I believe this affects some math done for flushing and free buffers.

What worries me is the value of Free buffers when checking SHOW ENGINE INNODB STATUS;

Which is in my case just 1 (see below).

Is this OK? Should I worry almost no free buffers?

On old MariaDB 10.4 with same load and same InnoDB config I have hundreds/thousands of free buffers (about 1024 per pool and with 64 pools thats a lot)

I am basing my ideas on this article from percona and I tried to adjust innodb_lru_scan_depth to various values. from the default 1024, all the way down to 128 or up to 4096. And this changes NOTHING for the Free buffers in InnoDB engine status.

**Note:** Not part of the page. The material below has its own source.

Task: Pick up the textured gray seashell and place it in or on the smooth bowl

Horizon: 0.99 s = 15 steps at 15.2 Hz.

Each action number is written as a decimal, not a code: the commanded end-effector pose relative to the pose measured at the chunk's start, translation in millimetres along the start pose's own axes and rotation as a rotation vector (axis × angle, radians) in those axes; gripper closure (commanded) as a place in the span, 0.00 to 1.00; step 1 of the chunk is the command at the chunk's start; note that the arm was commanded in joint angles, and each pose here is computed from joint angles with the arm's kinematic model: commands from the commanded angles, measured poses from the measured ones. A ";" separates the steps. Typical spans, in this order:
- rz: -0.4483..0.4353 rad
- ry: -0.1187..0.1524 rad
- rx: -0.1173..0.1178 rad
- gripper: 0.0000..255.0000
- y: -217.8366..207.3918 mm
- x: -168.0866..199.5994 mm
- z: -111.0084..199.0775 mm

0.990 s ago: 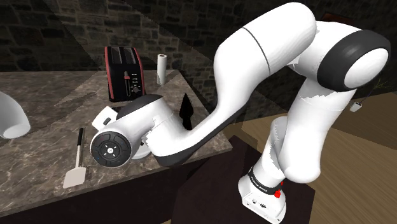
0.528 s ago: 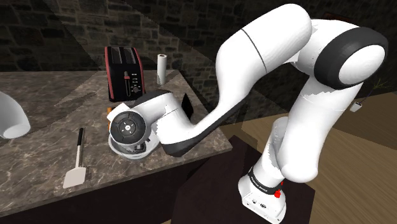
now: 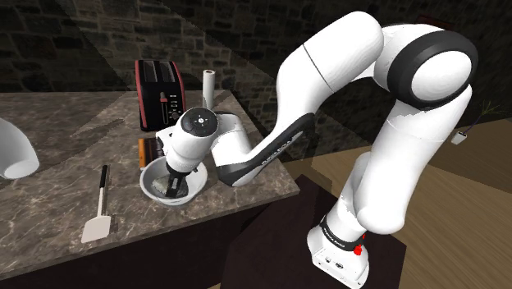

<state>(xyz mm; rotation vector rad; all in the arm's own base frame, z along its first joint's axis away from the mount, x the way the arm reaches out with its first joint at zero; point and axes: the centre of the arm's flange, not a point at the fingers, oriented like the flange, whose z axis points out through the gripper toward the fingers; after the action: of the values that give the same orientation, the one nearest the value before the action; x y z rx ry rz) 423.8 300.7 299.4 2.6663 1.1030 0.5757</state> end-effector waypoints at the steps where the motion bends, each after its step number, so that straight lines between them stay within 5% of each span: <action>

Here are some variables I use:

+-----------------------+-------+
| Variable_name         | Value |
+-----------------------+-------+
| innodb_lru_flush_size | 32    |
| innodb_lru_scan_depth | 1024  |
+-----------------------+-------+
+--------------------------------+-----------+
| Variable_name                  | Value     |
+--------------------------------+-----------+
| innodb_adaptive_flushing       | ON        |
| innodb_adaptive_flushing_lwm   | 10.000000 |
| innodb_flush_log_at_timeout    | 1         |
| innodb_flush_log_at_trx_commit | 2         |
| innodb_flush_method            | O_DIRECT  |
| innodb_flush_neighbors         | 0         |
| innodb_flush_sync              | ON        |
| innodb_flushing_avg_loops      | 30        |
+--------------------------------+-----------+
+--------------------------------------+-----------+
| Variable_name                        | Value     |
+--------------------------------------+-----------+
| innodb_max_dirty_pages_pct           | 80.000000 |
| innodb_max_dirty_pages_pct_lwm       | 0.000000  |
| innodb_page_size                     | 16384     |
+--------------------------------------+-----------+
+------------------------------------------+--------+
| Variable_name                            | Value  |
+------------------------------------------+--------+
| innodb_io_capacity                       | 100    |
| innodb_io_capacity_max                   | 2000   |
| innodb_read_io_threads                   | 8      |
| innodb_version                           | 10.6.7 |
| innodb_write_io_threads                  | 8      |
+------------------------------------------+--------+

And here is InnoDB ENGINE STATUS

-------------------------------------
INSERT BUFFER AND ADAPTIVE HASH INDEX
-------------------------------------
Ibuf: size 1, free list len 19584, seg size 19586, 0 merges
merged operations:
 insert 0, delete mark 0, delete 0
discarded operations:
 insert 0, delete mark 0, delete 0
0.00 hash searches/s, 0.00 non-hash searches/s
---
LOG
---
Log sequence number 17113639169452
Log flushed up to   17113638981154
Pages flushed up to 17111149633411
Last checkpoint at  17111149633411
0 pending log flushes, 0 pending chkp writes
14645584 log i/o's done, 97.00 log i/o's/second
----------------------
BUFFER POOL AND MEMORY
----------------------
Total large memory allocated 95026151424
Dictionary memory allocated 562154200
Buffer pool size   5710848
Free buffers       1
Database pages     5710847
Old database pages 2108085
Modified db pages  1003052
Percent of dirty pages(LRU & free pages): 17.564
Max dirty pages percent: 80.000
Pending reads 0
Pending writes: LRU 0, flush list 0
Pages made young 1978993, not young 8837190
0.00 youngs/s, 0.00 non-youngs/s
Pages read 4210165, created 19119199, written 39595529
0.00 reads/s, 0.00 creates/s, 0.00 writes/s
Buffer pool hit rate 1000 / 1000, young-making rate 0 / 1000 not 0 / 1000
Pages read ahead 0.00/s, evicted without access 0.00/s, Random read ahead 0.00/s
LRU len: 5710847, unzip_LRU len: 0
I/O sum[145]:cur[34], unzip sum[0]:cur[0]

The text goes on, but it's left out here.